• _Provided data_
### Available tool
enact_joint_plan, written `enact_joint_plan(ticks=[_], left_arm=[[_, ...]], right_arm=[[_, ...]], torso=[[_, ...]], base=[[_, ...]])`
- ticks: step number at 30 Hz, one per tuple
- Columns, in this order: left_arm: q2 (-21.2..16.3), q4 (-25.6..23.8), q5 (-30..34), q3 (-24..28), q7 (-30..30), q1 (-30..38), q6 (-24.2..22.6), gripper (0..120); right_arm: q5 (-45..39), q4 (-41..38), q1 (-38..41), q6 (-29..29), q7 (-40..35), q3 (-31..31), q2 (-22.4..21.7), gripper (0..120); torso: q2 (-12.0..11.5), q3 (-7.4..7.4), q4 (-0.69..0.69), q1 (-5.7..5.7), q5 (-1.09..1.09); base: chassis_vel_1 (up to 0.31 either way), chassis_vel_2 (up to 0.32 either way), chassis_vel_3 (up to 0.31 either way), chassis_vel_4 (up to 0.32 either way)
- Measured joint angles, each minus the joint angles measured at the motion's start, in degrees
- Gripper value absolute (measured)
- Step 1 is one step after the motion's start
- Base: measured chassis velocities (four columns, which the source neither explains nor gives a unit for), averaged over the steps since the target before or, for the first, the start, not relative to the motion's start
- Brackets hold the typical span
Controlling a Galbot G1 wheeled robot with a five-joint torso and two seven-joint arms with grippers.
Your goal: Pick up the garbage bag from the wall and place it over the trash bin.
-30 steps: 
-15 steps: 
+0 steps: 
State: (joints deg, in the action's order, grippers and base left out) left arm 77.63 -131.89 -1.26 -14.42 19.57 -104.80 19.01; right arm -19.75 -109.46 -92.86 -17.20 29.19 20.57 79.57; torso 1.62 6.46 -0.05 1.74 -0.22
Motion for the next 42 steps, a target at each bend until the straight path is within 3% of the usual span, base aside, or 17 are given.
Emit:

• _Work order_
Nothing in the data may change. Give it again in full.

• _Written response_
### Available tool
enact_joint_plan, written `enact_joint_plan(ticks=[_], left_arm=[[_, ...]], right_arm=[[_, ...]], torso=[[_, ...]], base=[[_, ...]])`
- ticks: step number at 30 Hz, one per tuple
- Columns, in this order: left_arm: q2 (-21.2..16.3), q4 (-25.6..23.8), q5 (-30..34), q3 (-24..28), q7 (-30..30), q1 (-30..38), q6 (-24.2..22.6), gripper (0..120); right_arm: q5 (-45..39), q4 (-41..38), q1 (-38..41), q6 (-29..29), q7 (-40..35), q3 (-31..31), q2 (-22.4..21.7), gripper (0..120); torso: q2 (-12.0..11.5), q3 (-7.4..7.4), q4 (-0.69..0.69), q1 (-5.7..5.7), q5 (-1.09..1.09); base: chassis_vel_1 (up to 0.31 either way), chassis_vel_2 (up to 0.32 either way), chassis_vel_3 (up to 0.31 either way), chassis_vel_4 (up to 0.32 either way)
- Measured joint angles, each minus the joint angles measured at the motion's start, in degrees
- Gripper value absolute (measured)
- Step 1 is one step after the motion's start
- Base: measured chassis velocities (four columns, which the source neither explains nor gives a unit for), averaged over the steps since the target before or, for the first, the start, not relative to the motion's start
- Brackets hold the typical span
Controlling a Galbot G1 wheeled robot with a five-joint torso and two seven-joint arms with grippers.
Your goal: Pick up the garbage bag from the wall and place it over the trash bin.
-30 steps: 
-15 steps: 
+0 steps: 
State: (joints deg, in the action's order, grippers and base left out) left arm 77.63 -131.89 -1.26 -14.42 19.57 -104.80 19.01; right arm -19.75 -109.46 -92.86 -17.20 29.19 20.57 79.57; torso 1.62 6.46 -0.05 1.74 -0.22
Motion for the next 42 steps, a target at each bend until the straight path is within 3% of the usual span, base aside, or 17 are given.
Emit:

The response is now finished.